Last week, the Volokh Blog reported that antiracist training has already produced a lawsuit. (here) From the complaint: "Through its DEI committee, weekly seminars and racially segregated affinity groups, the CAPS DEI program has maligned and marginalized Jews on the basis of religion, race and ethnic identity by castigating Jews as white, powerful and privileged members of society who contribute to systemic racism and denying and attempting to erase Jewish ancestral identity. In addition, the DEI program has denigrated the concept of Jewish victimhood and deliberately excluded anti-Semitism from the program's agenda. Ronald Albucher (Dr. Albucher) and Sheila Levin (Ms. Levin) are two Jewish employees of Stanford University (Stanford) who have worked as mental health clinicians in CAPS throughout the timeframe described in this complaint and have been subjected to an ongoing hostile environment in the CAPS DEI program on the basis of their national origin, religion and race."
In sum, Professor Solomon has raised a legitimate concern of lawsuits if the ABA enacts the proposed section 303(c). In fact, I wouldn't be surprised if law schools that use the above antiractist methods on their students or faculty don't get sued individually.
Saturday, June 19, 2021
I have previously mentioned that the ABA Council has proposed several changes to the ABA standards. I am particularly troubled by the proposal concerning 303(c) because it is based on unproven and disputed social science.
Here is the proposed 303(c): "A law school shall provide training and education to law students on bias, cross-cultural competency, and racism. . ."
You can find my full comment here.
"I urge this Council to reject the proposal concerning ABA Standard 303c because training and education to law students on bias, cross-cultural competency, and racism, as these terms are currently construed in the literature, have not been scientifically proven and they are under significant dispute among cognitive scientists, social scientists, and others. These elements include 1) the implicit bias test, 2) white fragility theory, 3) microaggressions theory, 4) anti-racism, 5) pervasive white supremacy, and 6) diversity training."

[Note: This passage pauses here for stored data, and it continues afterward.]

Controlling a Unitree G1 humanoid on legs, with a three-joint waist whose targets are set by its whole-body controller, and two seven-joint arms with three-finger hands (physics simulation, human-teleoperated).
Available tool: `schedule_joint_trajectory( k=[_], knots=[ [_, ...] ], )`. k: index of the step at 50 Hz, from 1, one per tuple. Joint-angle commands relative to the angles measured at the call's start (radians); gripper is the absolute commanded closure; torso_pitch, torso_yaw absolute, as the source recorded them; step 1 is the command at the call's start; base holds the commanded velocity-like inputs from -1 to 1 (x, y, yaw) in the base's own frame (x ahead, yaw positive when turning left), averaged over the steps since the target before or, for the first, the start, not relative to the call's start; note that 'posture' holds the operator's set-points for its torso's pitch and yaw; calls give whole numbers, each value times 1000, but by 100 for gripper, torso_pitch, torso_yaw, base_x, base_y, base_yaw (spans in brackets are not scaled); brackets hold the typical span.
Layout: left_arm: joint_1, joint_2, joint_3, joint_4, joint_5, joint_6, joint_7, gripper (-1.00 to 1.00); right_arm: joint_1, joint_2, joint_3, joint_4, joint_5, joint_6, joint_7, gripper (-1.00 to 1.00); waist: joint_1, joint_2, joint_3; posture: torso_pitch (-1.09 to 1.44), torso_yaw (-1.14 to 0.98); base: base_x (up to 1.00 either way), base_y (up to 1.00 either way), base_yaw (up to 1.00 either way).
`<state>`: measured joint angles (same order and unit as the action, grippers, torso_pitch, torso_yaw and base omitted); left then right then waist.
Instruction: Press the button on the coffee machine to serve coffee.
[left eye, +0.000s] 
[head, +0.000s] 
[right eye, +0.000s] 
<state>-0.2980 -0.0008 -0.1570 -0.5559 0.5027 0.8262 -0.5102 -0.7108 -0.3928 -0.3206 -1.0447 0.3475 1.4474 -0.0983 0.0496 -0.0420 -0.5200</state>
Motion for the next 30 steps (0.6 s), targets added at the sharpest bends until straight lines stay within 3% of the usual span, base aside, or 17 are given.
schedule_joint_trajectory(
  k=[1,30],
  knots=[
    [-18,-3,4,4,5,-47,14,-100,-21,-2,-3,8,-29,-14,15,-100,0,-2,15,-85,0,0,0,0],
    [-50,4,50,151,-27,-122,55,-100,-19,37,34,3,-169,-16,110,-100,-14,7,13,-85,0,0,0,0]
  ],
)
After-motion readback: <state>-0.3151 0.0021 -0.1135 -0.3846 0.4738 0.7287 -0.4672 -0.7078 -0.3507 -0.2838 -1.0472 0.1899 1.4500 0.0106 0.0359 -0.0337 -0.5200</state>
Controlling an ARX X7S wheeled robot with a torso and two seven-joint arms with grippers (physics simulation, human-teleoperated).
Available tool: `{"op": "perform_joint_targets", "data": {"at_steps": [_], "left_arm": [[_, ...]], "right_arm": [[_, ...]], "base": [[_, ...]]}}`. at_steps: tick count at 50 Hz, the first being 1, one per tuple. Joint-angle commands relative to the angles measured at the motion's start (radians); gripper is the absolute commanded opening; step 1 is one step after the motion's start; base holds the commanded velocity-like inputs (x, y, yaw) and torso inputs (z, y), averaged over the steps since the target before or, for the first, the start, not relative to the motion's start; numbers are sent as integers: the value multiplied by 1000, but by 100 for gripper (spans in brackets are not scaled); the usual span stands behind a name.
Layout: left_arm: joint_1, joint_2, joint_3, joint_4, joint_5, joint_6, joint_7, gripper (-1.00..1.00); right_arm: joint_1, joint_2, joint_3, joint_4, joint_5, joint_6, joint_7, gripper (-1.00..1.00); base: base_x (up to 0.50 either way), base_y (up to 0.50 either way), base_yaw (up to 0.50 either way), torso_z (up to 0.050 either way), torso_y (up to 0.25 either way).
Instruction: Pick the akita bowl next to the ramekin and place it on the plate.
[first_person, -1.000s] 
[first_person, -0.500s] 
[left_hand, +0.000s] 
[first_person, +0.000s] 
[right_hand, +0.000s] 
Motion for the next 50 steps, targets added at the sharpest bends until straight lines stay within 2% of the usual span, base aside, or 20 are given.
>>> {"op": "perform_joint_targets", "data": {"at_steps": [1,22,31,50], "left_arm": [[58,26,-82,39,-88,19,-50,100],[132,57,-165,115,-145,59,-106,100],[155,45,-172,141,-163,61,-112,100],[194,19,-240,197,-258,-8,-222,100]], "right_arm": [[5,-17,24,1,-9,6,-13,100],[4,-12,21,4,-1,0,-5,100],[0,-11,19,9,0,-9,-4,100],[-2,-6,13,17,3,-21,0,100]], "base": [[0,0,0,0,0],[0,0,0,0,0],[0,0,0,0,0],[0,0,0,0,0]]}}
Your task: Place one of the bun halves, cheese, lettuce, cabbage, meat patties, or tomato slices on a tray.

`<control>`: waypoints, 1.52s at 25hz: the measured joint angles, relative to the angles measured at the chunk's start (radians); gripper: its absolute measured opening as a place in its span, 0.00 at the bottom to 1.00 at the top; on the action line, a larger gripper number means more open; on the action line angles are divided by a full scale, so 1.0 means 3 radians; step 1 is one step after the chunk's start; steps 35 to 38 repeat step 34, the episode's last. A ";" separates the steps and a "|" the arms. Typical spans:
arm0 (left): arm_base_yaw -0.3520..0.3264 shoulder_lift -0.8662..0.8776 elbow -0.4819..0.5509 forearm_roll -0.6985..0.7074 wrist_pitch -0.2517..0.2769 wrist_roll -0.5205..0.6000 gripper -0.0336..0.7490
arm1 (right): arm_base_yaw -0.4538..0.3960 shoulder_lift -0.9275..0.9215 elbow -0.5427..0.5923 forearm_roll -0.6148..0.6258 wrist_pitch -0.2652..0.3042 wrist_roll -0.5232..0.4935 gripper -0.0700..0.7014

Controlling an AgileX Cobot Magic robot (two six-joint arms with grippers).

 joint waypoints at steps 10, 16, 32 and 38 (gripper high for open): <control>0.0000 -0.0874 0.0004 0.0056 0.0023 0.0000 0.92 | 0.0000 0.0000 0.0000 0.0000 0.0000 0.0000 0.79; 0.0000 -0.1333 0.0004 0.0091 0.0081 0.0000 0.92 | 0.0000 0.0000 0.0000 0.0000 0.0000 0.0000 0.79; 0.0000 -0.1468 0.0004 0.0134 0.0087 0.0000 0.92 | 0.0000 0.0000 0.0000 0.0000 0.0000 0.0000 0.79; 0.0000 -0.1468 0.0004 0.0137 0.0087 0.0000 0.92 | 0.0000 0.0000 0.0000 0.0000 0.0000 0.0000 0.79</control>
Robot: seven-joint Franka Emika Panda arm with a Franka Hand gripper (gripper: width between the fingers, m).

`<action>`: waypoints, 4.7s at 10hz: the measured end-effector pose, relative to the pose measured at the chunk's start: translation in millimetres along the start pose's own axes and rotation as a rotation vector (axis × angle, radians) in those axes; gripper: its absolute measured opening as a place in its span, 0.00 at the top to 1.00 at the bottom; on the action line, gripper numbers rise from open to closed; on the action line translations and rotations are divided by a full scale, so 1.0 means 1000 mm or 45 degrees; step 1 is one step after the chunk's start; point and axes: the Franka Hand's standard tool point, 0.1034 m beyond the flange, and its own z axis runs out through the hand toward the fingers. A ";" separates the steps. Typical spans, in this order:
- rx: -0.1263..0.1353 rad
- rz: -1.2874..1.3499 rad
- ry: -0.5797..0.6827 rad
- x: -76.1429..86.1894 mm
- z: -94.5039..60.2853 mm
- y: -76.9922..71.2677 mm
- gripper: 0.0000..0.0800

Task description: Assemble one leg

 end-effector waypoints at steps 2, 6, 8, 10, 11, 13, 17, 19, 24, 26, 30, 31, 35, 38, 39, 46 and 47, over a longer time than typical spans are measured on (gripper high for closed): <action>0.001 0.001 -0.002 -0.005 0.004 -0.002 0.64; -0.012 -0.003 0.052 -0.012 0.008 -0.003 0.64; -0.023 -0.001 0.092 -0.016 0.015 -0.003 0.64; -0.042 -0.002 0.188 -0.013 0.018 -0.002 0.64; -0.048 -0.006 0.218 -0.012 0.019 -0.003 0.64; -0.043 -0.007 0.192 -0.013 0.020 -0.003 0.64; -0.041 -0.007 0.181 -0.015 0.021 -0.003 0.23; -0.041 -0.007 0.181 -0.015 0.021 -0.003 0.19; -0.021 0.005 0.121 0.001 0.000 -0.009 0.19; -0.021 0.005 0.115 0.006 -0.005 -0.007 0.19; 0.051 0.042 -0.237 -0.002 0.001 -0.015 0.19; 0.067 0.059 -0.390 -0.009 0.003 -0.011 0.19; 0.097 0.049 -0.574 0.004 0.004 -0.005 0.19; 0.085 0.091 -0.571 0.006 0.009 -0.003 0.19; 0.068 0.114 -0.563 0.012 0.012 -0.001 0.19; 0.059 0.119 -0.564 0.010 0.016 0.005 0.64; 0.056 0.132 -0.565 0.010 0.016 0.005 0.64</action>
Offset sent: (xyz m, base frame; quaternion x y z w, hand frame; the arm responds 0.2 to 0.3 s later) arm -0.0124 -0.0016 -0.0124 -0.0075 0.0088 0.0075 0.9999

Brian Leiter has criticized the ABA proposals on his Law School Reports for reasons similar to my own. (here) He declared, "As a threshold matter, the ABA should have to explain why the existing standards were not more than adequate, especially since some of the proposed changes will impose substantial costs on schools and seem ill-supported by evidence. He also asserted concerning diversity training, there is evidence that such training is not effective, and can even be counter-productive. (Citing here "Yet laboratory studies show that this kind of force-feeding can activate bias rather than stamp it out.") Professor Leiter also noted the ambiguity of the terms used in the proposal.
Most importantly, Professor Leiter declared, "Before imposing a requirement like this, the burden should be on the ABA to establish, and not simply assume, that such training is possible and efficacious."
Citing to numerous studies, I then spend several pages showing in detail that cognitive scientists, social scientists, and others have demonstrated that the elements of bias theory, cross-cultural competence theory, and racism theory have not been scientifically proven and have been highly disputed.
In sum, law schools and others should not impose 1) the implicit bias test, 2) white fragility theory, 3) microaggressions theory, 4) anti-racism, 5) pervasive white supremacy, and 6) diversity training on students because the validity of these theories have been substantially disputed. I want to make clear that the authors of these studies are not outliers who have have deceptively selected, but authorities who are leaders in their fields. In addition, the weight of authority concerning the above theories is strongly against their validity.
I am open to those who disagree with the above. In fact, I challenge those who disagree with my comments to show me where I am wrong. Please feel free to make a comment.